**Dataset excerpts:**
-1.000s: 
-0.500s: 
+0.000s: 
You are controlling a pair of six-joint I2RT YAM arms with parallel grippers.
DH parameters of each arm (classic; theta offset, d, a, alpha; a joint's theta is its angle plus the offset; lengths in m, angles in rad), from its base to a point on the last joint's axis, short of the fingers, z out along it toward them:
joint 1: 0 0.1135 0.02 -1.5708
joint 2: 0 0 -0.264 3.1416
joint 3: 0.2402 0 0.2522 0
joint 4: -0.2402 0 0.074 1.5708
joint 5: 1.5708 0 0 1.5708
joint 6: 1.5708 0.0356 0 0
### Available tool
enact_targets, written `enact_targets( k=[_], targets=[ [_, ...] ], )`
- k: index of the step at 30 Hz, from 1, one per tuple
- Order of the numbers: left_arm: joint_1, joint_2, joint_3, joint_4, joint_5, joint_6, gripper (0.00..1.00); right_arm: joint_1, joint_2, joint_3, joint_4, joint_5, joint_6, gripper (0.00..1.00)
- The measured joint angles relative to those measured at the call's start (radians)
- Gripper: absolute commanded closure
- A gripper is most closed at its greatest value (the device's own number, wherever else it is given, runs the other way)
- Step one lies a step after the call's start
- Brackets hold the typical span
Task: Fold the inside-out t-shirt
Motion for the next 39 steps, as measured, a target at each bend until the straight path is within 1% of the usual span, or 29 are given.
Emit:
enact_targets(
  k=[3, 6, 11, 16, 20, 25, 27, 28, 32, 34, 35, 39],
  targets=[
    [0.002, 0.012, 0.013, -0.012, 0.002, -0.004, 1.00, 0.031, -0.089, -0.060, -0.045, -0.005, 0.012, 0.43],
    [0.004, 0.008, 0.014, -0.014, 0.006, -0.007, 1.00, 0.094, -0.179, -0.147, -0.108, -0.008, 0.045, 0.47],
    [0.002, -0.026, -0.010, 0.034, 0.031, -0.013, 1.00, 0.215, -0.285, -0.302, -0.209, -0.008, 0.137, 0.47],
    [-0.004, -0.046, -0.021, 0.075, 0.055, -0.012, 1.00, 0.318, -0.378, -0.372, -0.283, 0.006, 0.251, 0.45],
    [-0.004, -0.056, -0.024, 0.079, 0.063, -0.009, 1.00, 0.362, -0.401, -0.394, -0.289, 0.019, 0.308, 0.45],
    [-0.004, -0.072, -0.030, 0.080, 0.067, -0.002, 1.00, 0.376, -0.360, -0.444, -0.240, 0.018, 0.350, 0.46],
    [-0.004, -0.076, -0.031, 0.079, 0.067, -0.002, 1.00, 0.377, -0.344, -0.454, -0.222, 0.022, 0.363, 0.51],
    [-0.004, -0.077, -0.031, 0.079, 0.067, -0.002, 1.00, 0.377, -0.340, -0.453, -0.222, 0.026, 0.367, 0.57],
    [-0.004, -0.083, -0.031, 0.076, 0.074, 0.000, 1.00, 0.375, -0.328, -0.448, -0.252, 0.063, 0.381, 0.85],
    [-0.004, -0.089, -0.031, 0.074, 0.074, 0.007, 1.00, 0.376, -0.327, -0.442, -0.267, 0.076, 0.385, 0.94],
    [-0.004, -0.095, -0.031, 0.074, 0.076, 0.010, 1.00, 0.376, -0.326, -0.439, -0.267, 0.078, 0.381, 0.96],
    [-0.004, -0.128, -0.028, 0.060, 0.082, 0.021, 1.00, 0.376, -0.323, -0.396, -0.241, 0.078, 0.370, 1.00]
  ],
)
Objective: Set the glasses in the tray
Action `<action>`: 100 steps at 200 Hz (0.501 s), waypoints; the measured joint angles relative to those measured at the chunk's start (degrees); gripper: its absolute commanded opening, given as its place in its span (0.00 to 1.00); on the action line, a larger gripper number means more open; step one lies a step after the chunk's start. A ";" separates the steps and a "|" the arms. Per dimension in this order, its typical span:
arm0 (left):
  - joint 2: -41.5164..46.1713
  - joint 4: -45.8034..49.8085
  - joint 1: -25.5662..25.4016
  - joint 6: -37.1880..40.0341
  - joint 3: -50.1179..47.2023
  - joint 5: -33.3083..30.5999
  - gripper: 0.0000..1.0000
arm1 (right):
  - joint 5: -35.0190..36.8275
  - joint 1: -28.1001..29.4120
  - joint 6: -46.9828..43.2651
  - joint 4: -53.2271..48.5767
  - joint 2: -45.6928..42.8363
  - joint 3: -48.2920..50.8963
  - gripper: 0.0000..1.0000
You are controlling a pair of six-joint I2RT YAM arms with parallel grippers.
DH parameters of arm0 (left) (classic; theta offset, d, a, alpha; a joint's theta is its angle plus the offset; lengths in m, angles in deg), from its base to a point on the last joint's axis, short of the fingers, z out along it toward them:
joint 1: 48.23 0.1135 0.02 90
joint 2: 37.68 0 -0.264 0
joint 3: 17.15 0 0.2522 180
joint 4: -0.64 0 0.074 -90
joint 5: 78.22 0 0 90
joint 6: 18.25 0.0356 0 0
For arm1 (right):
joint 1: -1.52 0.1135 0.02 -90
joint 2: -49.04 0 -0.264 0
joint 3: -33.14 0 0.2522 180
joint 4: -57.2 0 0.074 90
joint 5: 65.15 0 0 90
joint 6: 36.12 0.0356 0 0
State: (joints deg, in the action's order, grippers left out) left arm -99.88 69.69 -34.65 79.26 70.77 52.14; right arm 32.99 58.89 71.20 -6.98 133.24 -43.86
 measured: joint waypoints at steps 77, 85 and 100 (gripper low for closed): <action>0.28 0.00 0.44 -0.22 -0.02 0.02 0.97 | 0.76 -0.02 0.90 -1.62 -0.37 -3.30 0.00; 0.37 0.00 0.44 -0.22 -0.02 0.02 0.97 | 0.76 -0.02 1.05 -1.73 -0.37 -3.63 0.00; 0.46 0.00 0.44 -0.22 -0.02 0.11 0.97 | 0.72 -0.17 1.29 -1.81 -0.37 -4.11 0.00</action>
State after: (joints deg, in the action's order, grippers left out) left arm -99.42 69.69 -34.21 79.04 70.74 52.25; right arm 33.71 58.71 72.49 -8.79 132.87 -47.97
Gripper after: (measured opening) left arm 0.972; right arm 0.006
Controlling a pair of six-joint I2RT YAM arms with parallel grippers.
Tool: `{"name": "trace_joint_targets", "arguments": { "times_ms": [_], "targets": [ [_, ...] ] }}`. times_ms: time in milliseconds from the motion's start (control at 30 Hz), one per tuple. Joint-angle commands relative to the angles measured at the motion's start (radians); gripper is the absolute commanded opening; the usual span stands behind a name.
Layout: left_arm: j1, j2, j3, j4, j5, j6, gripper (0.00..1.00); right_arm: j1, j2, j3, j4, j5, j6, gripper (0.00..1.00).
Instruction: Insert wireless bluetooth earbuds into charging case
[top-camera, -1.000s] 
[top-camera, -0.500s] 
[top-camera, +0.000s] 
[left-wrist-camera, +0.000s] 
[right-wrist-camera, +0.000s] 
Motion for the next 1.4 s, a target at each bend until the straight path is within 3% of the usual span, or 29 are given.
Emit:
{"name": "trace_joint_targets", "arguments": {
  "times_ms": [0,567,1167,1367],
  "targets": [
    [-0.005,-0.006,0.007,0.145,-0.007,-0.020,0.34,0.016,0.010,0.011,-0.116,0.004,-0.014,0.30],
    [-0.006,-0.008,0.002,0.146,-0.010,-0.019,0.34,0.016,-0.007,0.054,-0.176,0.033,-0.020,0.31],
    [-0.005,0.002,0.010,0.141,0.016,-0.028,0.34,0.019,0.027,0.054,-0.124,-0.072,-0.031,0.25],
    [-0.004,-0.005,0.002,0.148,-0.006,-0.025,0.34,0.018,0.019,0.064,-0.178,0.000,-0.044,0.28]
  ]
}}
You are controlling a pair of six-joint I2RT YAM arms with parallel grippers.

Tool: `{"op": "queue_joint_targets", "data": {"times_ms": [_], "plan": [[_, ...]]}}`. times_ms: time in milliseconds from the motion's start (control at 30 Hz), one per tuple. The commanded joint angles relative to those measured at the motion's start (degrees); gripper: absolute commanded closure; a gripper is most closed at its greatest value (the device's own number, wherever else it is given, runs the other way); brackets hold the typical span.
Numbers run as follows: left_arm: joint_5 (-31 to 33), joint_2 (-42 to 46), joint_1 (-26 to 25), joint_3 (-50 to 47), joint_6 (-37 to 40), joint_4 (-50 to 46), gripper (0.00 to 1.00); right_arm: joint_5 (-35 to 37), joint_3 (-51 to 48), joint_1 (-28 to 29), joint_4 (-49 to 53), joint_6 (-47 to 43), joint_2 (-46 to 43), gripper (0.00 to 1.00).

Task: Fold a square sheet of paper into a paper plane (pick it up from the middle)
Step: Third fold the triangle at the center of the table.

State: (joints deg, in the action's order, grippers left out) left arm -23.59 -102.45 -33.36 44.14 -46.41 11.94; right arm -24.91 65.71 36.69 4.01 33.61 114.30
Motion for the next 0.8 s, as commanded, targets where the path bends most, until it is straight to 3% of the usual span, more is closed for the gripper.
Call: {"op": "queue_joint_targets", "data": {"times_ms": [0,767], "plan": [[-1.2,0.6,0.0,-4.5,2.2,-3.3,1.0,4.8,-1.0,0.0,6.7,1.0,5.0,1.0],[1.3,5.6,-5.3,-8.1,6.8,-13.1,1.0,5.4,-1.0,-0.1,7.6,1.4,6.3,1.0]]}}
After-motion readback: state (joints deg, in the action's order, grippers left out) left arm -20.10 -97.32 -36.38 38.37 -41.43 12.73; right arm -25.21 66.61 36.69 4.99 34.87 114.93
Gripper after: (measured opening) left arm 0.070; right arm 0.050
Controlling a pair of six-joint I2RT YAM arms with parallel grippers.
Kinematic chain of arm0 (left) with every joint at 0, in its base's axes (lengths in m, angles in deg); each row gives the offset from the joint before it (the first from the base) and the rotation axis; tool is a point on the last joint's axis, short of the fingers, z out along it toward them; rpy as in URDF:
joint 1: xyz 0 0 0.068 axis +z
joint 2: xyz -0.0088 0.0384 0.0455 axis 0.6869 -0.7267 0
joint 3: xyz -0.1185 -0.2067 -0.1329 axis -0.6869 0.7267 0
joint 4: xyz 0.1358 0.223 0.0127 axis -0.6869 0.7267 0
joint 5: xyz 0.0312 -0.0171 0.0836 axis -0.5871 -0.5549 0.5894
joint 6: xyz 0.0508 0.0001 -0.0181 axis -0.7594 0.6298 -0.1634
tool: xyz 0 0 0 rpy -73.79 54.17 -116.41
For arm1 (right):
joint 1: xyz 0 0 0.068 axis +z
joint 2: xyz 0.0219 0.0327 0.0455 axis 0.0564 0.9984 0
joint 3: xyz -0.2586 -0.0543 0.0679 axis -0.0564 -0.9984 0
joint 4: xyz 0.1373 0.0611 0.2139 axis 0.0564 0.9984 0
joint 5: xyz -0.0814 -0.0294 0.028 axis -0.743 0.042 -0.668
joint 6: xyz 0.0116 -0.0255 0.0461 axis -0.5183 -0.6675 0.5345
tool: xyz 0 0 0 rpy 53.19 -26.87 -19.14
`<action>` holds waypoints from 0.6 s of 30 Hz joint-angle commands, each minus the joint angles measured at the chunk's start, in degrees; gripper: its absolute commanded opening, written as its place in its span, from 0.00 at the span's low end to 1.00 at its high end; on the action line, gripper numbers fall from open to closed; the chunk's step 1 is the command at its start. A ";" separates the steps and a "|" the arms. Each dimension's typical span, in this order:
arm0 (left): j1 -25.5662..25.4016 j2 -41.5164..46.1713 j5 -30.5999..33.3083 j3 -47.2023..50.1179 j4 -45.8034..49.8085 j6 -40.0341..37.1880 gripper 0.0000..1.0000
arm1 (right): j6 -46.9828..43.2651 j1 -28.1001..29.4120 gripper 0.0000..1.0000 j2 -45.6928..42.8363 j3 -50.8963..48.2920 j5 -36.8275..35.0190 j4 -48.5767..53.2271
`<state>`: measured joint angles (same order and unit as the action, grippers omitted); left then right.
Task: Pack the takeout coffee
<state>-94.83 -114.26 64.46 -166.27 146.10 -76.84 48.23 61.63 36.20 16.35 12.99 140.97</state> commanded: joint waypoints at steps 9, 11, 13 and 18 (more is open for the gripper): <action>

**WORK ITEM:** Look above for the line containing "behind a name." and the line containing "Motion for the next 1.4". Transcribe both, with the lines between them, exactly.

**ANSWER TO THIS TASK:**
Tool: `{"name": "trace_joint_targets", "arguments": { "times_ms": [_], "targets": [ [_, ...] ] }}`. times_ms: time in milliseconds from the motion's start (control at 30 Hz), one per tuple. Joint-angle commands relative to the angles measured at the motion's start (radians); gripper is the absolute commanded opening; the usual span stands behind a name.
Layout: left_arm: j1, j2, j3, j4, j5, j6, gripper (0.00..1.00); right_arm: j1, j2, j3, j4, j5, j6, gripper (0.00..1.00).
Instruction: Insert wireless bluetooth earbuds into charging case
[top-camera, -1.000s] 
[top-camera, -0.500s] 
[top-camera, +0.000s] 
[left-wrist-camera, +0.000s] 
[right-wrist-camera, +0.000s] 
Motion for the next 1.4 s, a target at each bend until the straight path is within 3% of the usual span, or 29 are given.

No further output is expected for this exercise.